* _To do_:
Could you output exactly the lines running from the one containing "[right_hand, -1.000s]" to the final line of the listing below, leaving out pictures?
─── Data provided
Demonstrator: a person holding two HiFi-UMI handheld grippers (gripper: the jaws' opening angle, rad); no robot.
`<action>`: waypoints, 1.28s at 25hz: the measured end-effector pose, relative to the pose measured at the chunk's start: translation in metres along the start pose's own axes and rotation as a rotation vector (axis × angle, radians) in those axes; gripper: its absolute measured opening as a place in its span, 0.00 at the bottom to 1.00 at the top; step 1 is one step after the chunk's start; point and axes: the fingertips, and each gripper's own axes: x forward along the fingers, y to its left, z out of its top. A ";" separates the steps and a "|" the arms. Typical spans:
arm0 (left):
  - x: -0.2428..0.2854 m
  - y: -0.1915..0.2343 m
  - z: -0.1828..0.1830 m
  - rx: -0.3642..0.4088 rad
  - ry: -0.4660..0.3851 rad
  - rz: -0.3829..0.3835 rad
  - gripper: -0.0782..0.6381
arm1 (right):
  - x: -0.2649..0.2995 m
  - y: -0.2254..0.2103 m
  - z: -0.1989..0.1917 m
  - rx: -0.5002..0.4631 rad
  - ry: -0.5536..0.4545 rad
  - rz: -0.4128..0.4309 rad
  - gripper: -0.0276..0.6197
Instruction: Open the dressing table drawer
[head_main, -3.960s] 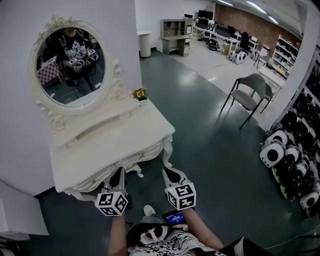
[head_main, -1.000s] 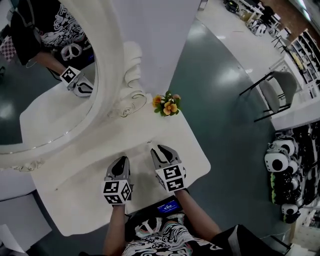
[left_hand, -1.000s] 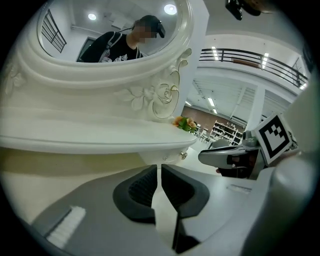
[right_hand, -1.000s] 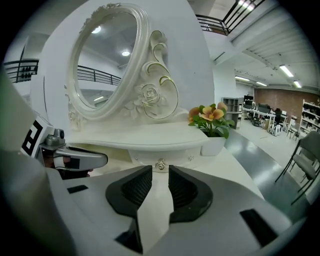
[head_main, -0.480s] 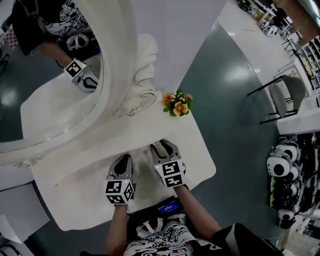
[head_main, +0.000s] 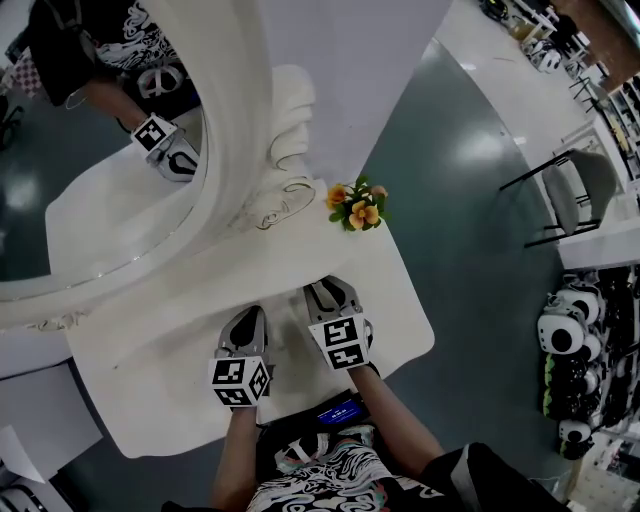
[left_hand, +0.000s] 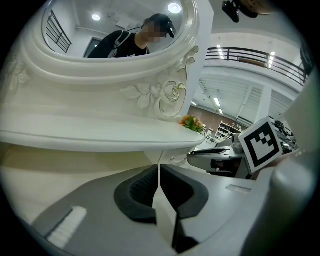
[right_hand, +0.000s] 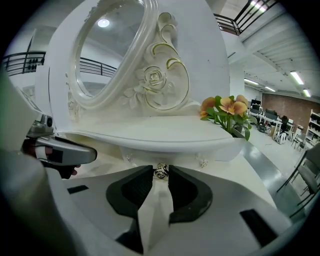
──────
* _Output for this task_:
[right_hand, -1.000s] 
[head_main, -0.480s] 
[head_main, +0.000s] 
[left_hand, +0.000s] 
[right_hand, +0.000s] 

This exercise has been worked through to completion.